Segment Start: Task input
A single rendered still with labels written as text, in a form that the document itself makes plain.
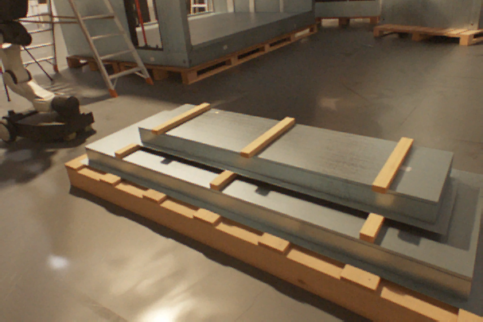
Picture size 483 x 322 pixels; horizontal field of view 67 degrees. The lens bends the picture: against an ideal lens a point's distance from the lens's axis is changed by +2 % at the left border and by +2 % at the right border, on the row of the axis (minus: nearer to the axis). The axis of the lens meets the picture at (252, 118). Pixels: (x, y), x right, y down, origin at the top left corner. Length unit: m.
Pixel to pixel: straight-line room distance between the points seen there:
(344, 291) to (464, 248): 0.44
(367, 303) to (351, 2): 7.01
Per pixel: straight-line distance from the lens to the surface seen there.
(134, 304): 1.70
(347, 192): 1.58
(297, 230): 1.58
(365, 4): 7.99
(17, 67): 3.69
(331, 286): 1.53
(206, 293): 1.65
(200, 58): 4.61
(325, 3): 8.17
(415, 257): 1.44
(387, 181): 1.50
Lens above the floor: 1.20
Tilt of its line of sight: 22 degrees down
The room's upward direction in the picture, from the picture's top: 5 degrees counter-clockwise
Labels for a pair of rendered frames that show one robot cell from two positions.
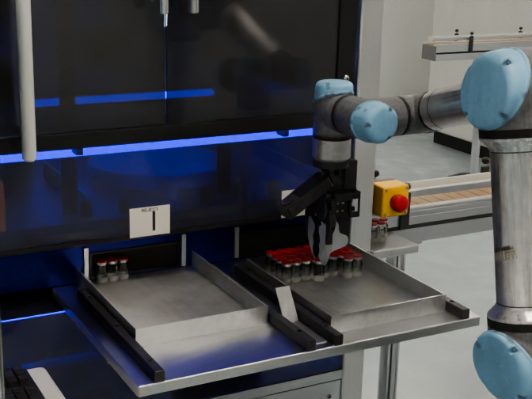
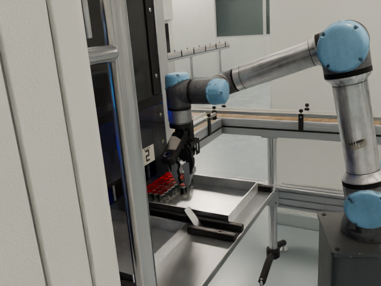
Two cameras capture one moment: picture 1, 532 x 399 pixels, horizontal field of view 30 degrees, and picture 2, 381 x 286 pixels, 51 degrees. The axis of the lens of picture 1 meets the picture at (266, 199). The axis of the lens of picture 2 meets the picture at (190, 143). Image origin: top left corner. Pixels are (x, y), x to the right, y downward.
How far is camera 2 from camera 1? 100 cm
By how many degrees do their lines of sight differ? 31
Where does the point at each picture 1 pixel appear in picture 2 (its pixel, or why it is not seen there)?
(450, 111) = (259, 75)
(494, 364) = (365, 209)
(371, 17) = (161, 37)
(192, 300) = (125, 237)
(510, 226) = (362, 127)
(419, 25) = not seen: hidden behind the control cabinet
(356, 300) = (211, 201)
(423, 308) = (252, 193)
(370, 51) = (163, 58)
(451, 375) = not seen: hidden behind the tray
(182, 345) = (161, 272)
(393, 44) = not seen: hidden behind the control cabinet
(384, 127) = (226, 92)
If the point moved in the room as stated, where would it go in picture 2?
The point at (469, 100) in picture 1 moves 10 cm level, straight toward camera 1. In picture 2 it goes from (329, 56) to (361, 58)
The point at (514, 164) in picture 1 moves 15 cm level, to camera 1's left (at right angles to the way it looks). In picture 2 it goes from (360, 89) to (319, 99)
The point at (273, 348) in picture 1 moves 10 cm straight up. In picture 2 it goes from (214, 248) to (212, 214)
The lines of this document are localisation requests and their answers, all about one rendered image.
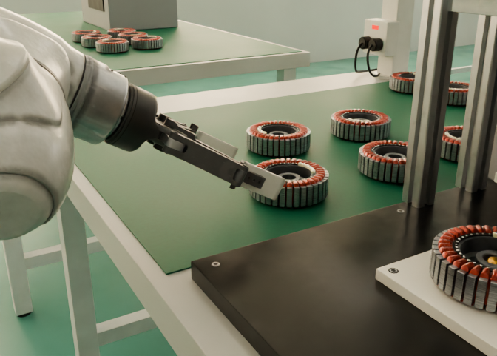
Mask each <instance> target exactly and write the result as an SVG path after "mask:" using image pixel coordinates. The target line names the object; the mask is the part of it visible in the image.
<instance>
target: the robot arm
mask: <svg viewBox="0 0 497 356"><path fill-rule="evenodd" d="M157 112H158V102H157V99H156V97H155V96H154V95H153V94H152V93H150V92H148V91H146V90H144V89H141V88H140V87H137V86H135V85H134V84H130V83H128V79H127V77H126V76H123V75H121V73H120V72H119V73H117V72H115V71H114V70H111V69H110V68H109V67H108V66H107V65H105V64H103V63H101V62H99V61H97V60H95V59H94V58H93V57H91V56H88V55H84V54H83V53H81V52H79V51H77V50H76V49H74V48H73V47H71V46H70V45H68V43H66V42H65V40H63V38H61V37H60V36H58V35H56V34H55V33H53V32H52V31H50V30H48V29H47V28H45V27H43V26H41V25H40V24H37V23H35V22H34V21H31V20H29V19H27V18H25V17H23V16H20V15H19V14H17V13H14V12H12V11H10V10H7V9H5V8H3V7H0V241H2V240H9V239H13V238H17V237H20V236H22V235H26V234H27V233H29V232H31V231H33V230H34V229H36V228H38V227H39V226H40V225H43V224H46V223H47V222H49V221H50V220H51V219H52V217H53V216H54V215H55V214H56V213H57V211H58V210H59V209H60V207H61V205H62V204H63V202H64V200H65V198H66V196H67V193H68V191H69V188H70V184H71V180H72V175H73V171H74V163H75V145H74V138H78V139H80V140H82V141H86V142H87V143H90V144H99V143H101V142H103V141H104V142H105V143H107V144H110V145H112V146H114V147H117V148H119V149H122V150H125V151H127V152H132V151H135V150H136V149H138V148H139V147H140V146H141V145H142V143H144V142H145V141H147V142H148V143H150V144H153V147H154V148H155V149H157V150H159V151H161V152H164V153H166V154H170V155H173V156H174V157H176V158H179V159H180V160H183V161H186V162H188V163H190V164H192V165H194V166H196V167H198V168H200V169H202V170H204V171H206V172H208V173H210V174H212V175H215V176H217V177H218V178H221V179H223V180H224V181H227V182H229V183H230V184H231V185H230V187H229V188H231V189H235V187H243V188H245V189H248V190H250V191H252V192H256V193H257V194H260V195H263V196H265V197H267V198H270V199H272V200H274V201H275V200H277V197H278V195H279V194H280V191H281V189H282V188H283V185H284V183H285V179H284V178H282V177H280V176H278V175H275V174H274V173H271V172H269V171H267V170H264V169H262V168H259V167H257V166H255V165H253V164H250V163H249V162H246V161H244V160H242V161H240V162H239V161H237V160H235V159H234V157H235V155H236V153H237V151H238V148H236V147H234V146H232V145H231V144H227V143H226V142H224V141H221V140H219V139H217V138H215V137H213V136H210V135H208V134H206V133H204V132H201V131H200V130H198V131H197V129H198V127H199V126H198V125H196V124H193V123H191V125H190V127H188V126H186V124H184V123H180V122H178V121H175V120H174V119H172V118H170V117H169V116H167V115H164V114H163V113H161V112H160V113H159V114H157ZM196 132H197V133H196ZM195 133H196V134H195Z"/></svg>
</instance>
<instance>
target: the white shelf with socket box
mask: <svg viewBox="0 0 497 356"><path fill-rule="evenodd" d="M414 2H415V0H383V3H382V18H381V19H378V18H375V19H366V20H365V32H364V36H363V37H361V38H360V39H359V46H358V47H357V49H356V53H355V58H354V69H355V72H356V73H364V72H369V73H370V75H371V76H373V77H376V78H380V79H385V80H390V75H392V74H394V73H398V72H407V71H408V61H409V54H410V40H411V32H412V24H413V10H414ZM359 48H361V49H362V50H363V52H364V53H367V55H366V61H367V67H368V69H367V70H357V69H356V59H357V55H358V52H359ZM369 53H370V54H374V55H378V56H379V57H378V66H377V68H376V69H371V68H370V65H369ZM375 70H377V71H376V72H374V73H372V72H371V71H375Z"/></svg>
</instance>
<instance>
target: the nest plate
mask: <svg viewBox="0 0 497 356"><path fill-rule="evenodd" d="M431 251H432V250H430V251H427V252H423V253H421V254H418V255H414V256H412V257H409V258H406V259H404V260H401V261H397V262H395V263H391V264H388V265H386V266H382V267H379V268H377V269H376V279H377V280H378V281H379V282H381V283H383V284H384V285H386V286H387V287H388V288H390V289H391V290H393V291H394V292H395V293H397V294H398V295H400V296H402V297H403V298H404V299H405V300H407V301H409V302H410V303H412V304H413V305H414V306H416V307H417V308H419V309H421V310H422V311H423V312H425V313H426V314H427V315H429V316H431V317H432V318H433V319H435V320H437V321H438V322H439V323H440V324H442V325H443V326H445V327H447V328H448V329H449V330H451V331H452V332H454V333H455V334H457V335H458V336H459V337H461V338H463V339H464V340H466V341H467V342H468V343H470V344H471V345H473V346H475V347H476V348H477V349H478V350H480V351H481V352H483V353H485V354H486V355H487V356H497V311H496V310H495V312H488V311H486V305H484V308H483V309H477V308H476V307H474V305H473V306H469V305H467V304H465V303H463V302H461V301H458V300H456V299H455V298H453V297H451V296H449V295H448V294H446V293H445V292H444V291H442V290H441V289H440V288H439V287H438V285H436V284H435V283H434V282H433V280H432V278H431V276H430V273H429V267H430V256H431Z"/></svg>
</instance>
Segment End: Task input
- [Required work]
Return only the part above that opens with the line containing "(200, 58): 4.61" and closes with the line containing "If the point", exactly and with both ends, skipping the pictures.

- [Completed task]
(200, 58): 4.61
(325, 3): 8.17
(415, 257): 1.44
(387, 181): 1.50
Lens above the floor: 1.20
Tilt of its line of sight: 22 degrees down
The room's upward direction in the picture, from the picture's top: 5 degrees counter-clockwise
Labels for a pair of rendered frames that show one robot cell from two positions.
Two cameras capture one moment: picture 1, 532 x 399 pixels, horizontal field of view 30 degrees, and picture 2, 381 x 286 pixels, 51 degrees. The axis of the lens of picture 1 meets the picture at (266, 199). The axis of the lens of picture 2 meets the picture at (190, 143). Image origin: top left corner. Pixels are (x, y), x to the right, y downward.
How far is camera 2 from camera 1? 100 cm
By how many degrees do their lines of sight differ? 31
Where does the point at each picture 1 pixel appear in picture 2 (its pixel, or why it is not seen there)?
(450, 111) = (259, 75)
(494, 364) = (365, 209)
(371, 17) = (161, 37)
(192, 300) = (125, 237)
(510, 226) = (362, 127)
(419, 25) = not seen: hidden behind the control cabinet
(356, 300) = (211, 201)
(423, 308) = (252, 193)
(370, 51) = (163, 58)
(451, 375) = not seen: hidden behind the tray
(182, 345) = (161, 272)
(393, 44) = not seen: hidden behind the control cabinet
(384, 127) = (226, 92)
If the point moved in the room as stated, where would it go in picture 2?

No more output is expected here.